▸ What the task requires: For the string "point", search the entries below and copy every line where it appears.

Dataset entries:
◇ ◇ ◇ ◇
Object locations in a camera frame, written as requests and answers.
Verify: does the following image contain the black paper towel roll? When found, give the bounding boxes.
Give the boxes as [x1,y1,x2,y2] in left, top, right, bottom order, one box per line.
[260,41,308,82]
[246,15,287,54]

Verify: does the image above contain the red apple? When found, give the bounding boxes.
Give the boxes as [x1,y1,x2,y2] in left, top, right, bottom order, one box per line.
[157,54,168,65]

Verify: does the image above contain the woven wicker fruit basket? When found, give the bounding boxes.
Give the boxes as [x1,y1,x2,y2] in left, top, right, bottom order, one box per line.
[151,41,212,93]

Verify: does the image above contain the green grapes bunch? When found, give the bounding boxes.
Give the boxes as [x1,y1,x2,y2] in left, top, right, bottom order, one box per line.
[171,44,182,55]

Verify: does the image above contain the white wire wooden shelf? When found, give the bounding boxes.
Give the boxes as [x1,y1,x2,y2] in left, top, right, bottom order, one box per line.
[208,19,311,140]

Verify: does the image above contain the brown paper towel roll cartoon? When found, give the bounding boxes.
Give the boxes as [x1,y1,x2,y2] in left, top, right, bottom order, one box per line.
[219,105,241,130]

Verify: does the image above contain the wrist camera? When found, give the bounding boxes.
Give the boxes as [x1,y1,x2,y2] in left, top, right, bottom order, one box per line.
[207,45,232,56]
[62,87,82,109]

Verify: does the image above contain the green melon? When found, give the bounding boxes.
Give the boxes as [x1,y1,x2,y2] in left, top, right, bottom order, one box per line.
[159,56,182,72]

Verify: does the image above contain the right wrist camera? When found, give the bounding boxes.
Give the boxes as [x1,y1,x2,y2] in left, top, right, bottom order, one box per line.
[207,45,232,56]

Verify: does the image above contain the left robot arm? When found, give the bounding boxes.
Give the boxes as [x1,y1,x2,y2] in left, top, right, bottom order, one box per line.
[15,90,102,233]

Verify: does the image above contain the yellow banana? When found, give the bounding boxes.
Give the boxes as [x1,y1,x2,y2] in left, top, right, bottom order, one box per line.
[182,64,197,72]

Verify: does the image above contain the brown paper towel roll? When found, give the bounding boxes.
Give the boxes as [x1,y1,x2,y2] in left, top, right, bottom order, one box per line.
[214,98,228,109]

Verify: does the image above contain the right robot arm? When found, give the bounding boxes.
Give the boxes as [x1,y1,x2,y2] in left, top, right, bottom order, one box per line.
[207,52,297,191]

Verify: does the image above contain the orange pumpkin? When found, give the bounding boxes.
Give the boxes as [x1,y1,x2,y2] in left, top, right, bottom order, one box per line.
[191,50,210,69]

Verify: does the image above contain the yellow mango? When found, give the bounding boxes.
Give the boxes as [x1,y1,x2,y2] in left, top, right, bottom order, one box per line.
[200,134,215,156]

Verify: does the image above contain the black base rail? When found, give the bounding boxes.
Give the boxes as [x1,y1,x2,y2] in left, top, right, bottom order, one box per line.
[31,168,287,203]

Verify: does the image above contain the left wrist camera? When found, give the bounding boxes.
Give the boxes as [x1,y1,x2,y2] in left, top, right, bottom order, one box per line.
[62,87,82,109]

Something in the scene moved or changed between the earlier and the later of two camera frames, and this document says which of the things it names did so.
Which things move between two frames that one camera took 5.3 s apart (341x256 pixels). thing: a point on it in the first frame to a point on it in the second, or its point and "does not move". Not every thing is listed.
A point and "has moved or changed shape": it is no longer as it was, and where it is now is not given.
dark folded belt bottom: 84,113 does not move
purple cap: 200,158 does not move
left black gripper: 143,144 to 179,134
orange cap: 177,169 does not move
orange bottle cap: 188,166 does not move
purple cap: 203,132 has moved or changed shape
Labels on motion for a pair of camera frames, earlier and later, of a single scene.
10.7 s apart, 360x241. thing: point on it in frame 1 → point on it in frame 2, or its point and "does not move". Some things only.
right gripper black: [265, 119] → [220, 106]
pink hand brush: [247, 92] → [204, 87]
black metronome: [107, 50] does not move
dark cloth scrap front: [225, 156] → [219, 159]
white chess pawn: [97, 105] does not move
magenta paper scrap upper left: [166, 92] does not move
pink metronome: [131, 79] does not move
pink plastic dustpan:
◇ ◇ ◇ ◇
▸ Finished exercise:
Which things move between two frames that one camera took 5.3 s apart (341x256 pixels). thing: a point on it in the first frame to a point on it in the second, or its point and "does not move". Not every thing is listed.
A point and "has moved or changed shape": it is no longer as it was, and where it is now is not given.
10.7 s apart, 360x241. thing: point on it in frame 1 → point on it in frame 2, or its point and "does not move". Some things only.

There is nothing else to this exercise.